Retry Batch Inference

Base URL: /1.0/ml/{{cluster-name}}/inference/batch/{{job-id}}
Method: PUT

If the batch inference job did not complete successfully and users wish not to start it all over again, this endpoint can satisfy that need. By including job id in the url path, the batch service will try its best to start from where it left off. The request body is a revised batch inference policy.

Headers > Content-Type: application/json
Body > Batch Inference Policy

Remove Batch Inference

This endpoint is used to remove the objects generated from a batch inference process, i.e. GraphGridBatchJob node and the prediction results.
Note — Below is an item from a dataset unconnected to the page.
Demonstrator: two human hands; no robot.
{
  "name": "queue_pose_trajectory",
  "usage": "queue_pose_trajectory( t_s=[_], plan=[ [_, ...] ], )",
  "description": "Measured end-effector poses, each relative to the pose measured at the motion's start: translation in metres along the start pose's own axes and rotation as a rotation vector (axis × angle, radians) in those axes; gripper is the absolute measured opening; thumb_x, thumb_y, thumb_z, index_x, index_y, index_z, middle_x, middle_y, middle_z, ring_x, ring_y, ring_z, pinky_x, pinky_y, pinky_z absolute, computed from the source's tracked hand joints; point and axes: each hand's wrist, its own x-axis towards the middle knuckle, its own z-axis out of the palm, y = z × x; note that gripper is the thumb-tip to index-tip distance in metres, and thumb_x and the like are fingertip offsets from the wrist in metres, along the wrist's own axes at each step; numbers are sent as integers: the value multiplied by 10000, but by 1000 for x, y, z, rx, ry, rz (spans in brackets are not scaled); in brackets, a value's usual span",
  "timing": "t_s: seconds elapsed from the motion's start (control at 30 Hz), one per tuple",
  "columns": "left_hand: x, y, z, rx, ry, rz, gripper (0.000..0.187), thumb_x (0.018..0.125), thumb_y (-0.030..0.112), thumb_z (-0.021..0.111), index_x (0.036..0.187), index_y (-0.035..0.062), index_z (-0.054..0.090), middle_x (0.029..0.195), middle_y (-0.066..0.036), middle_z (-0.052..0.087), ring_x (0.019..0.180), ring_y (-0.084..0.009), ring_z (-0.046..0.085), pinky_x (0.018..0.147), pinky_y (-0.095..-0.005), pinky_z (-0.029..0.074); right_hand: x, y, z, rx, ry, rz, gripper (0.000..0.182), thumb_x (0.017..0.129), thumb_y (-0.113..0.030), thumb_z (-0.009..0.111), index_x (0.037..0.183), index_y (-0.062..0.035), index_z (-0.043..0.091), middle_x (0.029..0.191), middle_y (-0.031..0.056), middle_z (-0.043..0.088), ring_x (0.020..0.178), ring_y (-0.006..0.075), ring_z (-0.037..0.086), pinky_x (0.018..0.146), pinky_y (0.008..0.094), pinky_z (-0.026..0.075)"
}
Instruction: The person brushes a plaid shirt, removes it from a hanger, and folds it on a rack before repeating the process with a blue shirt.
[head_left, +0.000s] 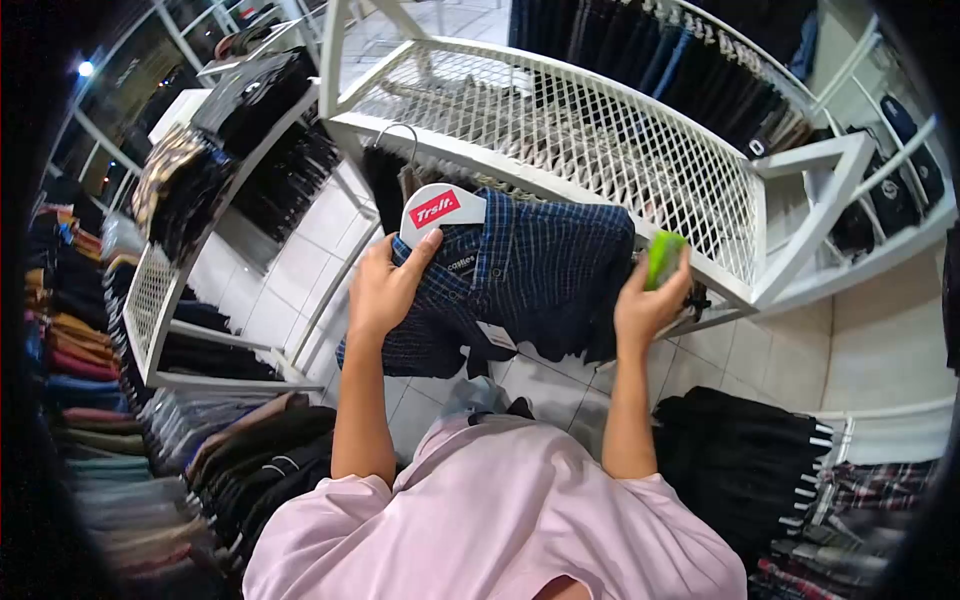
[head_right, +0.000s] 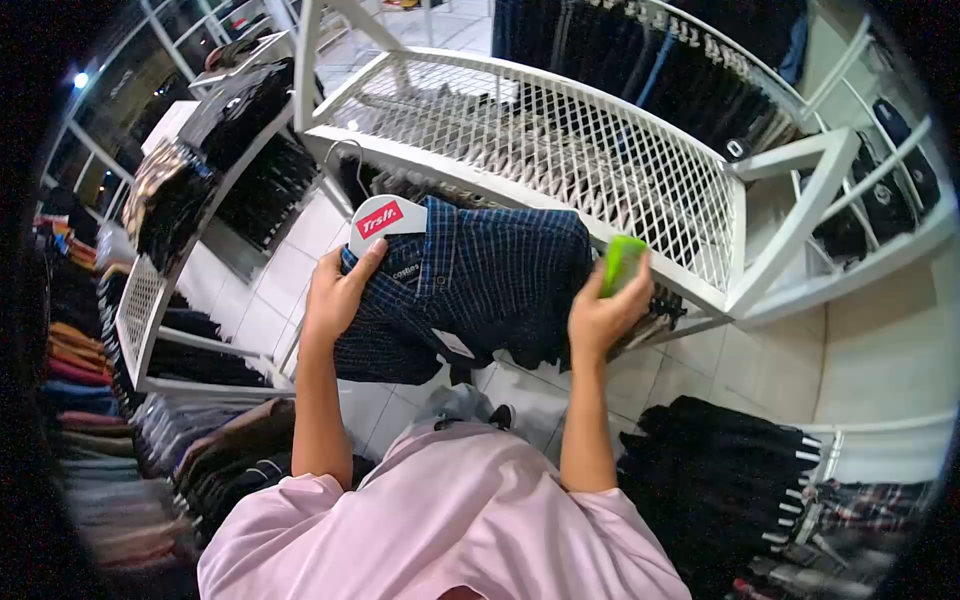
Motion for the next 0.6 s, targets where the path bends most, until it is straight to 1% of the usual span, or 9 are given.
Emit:
queue_pose_trajectory(
  t_s=[0.1, 0.17, 0.23, 0.3, 0.37, 0.4, 0.47, 0.5, 0.6],
  plan=[
    [-10, -2, -11, 29, 16, -23, 575, 916, 610, 697, 1009, 50, 785, 673, -104, 684, 676, -240, 673, 663, -401, 490, -11, -28, -7, 194, 11, -70, 672, 973, -231, 733, 1513, 28, 427, 1364, 261, 552, 1225, 412, 546, 1049, 501, 433],
    [-12, 0, -14, 70, -27, -62, 585, 908, 624, 693, 1029, 58, 783, 673, -107, 686, 693, -259, 690, 677, -410, 500, -26, -77, -8, 378, -141, -219, 705, 926, -194, 782, 1516, 6, 452, 1341, 239, 567, 1216, 375, 559, 1033, 470, 455],
    [-14, 12, -14, 109, -51, -55, 591, 906, 630, 688, 1043, 63, 781, 675, -109, 688, 702, -272, 697, 685, -416, 505, -47, -113, 2, 486, -246, -406, 627, 909, -227, 796, 1480, -126, 557, 1324, 202, 582, 1191, 366, 571, 1007, 466, 469],
    [-13, 13, -18, 125, -48, 1, 594, 913, 632, 674, 1048, 63, 778, 678, -118, 688, 704, -288, 699, 690, -424, 508, -47, -122, 11, 259, -258, -562, 626, 922, -261, 780, 1494, -161, 547, 1302, 184, 593, 1178, 368, 571, 996, 462, 468],
    [-6, 16, -34, 94, -49, -5, 589, 917, 625, 674, 1042, 59, 779, 675, -120, 684, 698, -284, 692, 690, -421, 507, -39, -95, 39, 162, -63, -380, 632, 934, -251, 756, 1513, -150, 525, 1284, 187, 598, 1173, 360, 567, 999, 460, 458],
    [2, 1, -38, 40, 33, 76, 575, 923, 603, 686, 1022, 45, 780, 653, -105, 666, 678, -258, 676, 676, -409, 500, -25, -83, 40, 96, -84, -252, 639, 949, -234, 733, 1533, -127, 496, 1263, 184, 602, 1176, 351, 560, 1007, 468, 446],
    [14, -14, -57, -13, 65, 65, 559, 929, 583, 694, 1008, 36, 781, 638, -88, 652, 662, -233, 662, 662, -397, 492, -12, -42, 52, -48, -55, -101, 632, 972, -207, 709, 1538, -68, 465, 1255, 186, 608, 1177, 359, 570, 989, 483, 461],
    [17, -23, -65, -39, 76, 52, 551, 932, 573, 698, 1001, 32, 781, 631, -80, 645, 654, -221, 654, 655, -391, 488, -7, -35, 52, 23, -1, -74, 631, 979, -219, 715, 1535, -56, 463, 1279, 198, 605, 1167, 365, 587, 989, 478, 474],
    [29, -40, -77, -110, 60, 58, 521, 937, 547, 711, 975, 32, 781, 620, -59, 637, 630, -182, 636, 637, -376, 479, -6, -105, 38, 152, 59, -173, 628, 990, -240, 718, 1507, 10, 464, 1292, 216, 604, 1174, 374, 593, 1017, 479, 464]
  ],
)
Base URL: /1.0/ml/{{cluster-name}}/inference/batch?task={{mlTask}}&policyName={{policyName}}&jobId={{jobId}} Method: DELETE

Remove the resources generated by a batch inference job.

ParameterDescription
taskTask of the model.
policyNamePolicy name of the model.
jodIdJob id of the batch inference.

Event

Event endpoint provides a feature which allows users to create an event-triggered action. The event is a conditional cypher query against the graph. Once that condition is satisfied, the defined action will be executed. There are three actions supported: Transformation, Training and Batch Inference.

Create Event Action

Base URL: /1.0/ml/{{cluster-name}}/events
Method: POST

Accept a JSON document request which includes a conditional cypher query and action definition.

Event Action Policy

The batch inference policy is essentially cypher data request with several additional elements.

ParmeterDescription
cypherCondition stringA conditional cypher query that blocks / starts the action.
brokerType stringThe type of message broker to use. - kafka - rabbitMQ - SQS
actionType objectThe type of action to execute. - transformation - training - batchInference
policy objectThe policy for the corresponding action type. I.e. a Transformation Policy, Training Policy or Batch Inference Policy.
Example Policy
{
"cypherCondition": "MATCH (n:TestEvent) RETURN COUNT(n) >= 5",
"brokerType": "sqs",
"actionType": "transformation",
"policy": {
"policyName": "testEvent",
"overwrite": true,
"source": {
"cypher": "MATCH (n1:TestEvent), (n2:TestEvent) WHERE ID(n1) < ID(n2) RETURN n1.grn AS n1_grn, n2.grn AS n2_grn, n1.sex AS n1_sex, n2.sex AS n2_sex;",
"variables": ["n1_grn", "n2_grn", "n1_sex", "n2_sex"]
},
"destination": {
"nodeLabels": ["TestEvent", "TestEvent"],
"sourceGRNs": ["n1_grn", "n2_grn"]
},
"assignments": [
{
"inputs": ["n1_sex", "n2_sex"],
"assignment": "CASE WHEN n1_sex = n2_sex THEN 1 ELSE 0 END",
"output": "cmp_sex"
}
],
"feature": {
"cmp_sex": {
"source": "cmp_sex",
"description": "Whether two individuals have the same sex."
}
}
}
}

This policy creates transformation action that gets executed as long as the cypher condition is satisfied.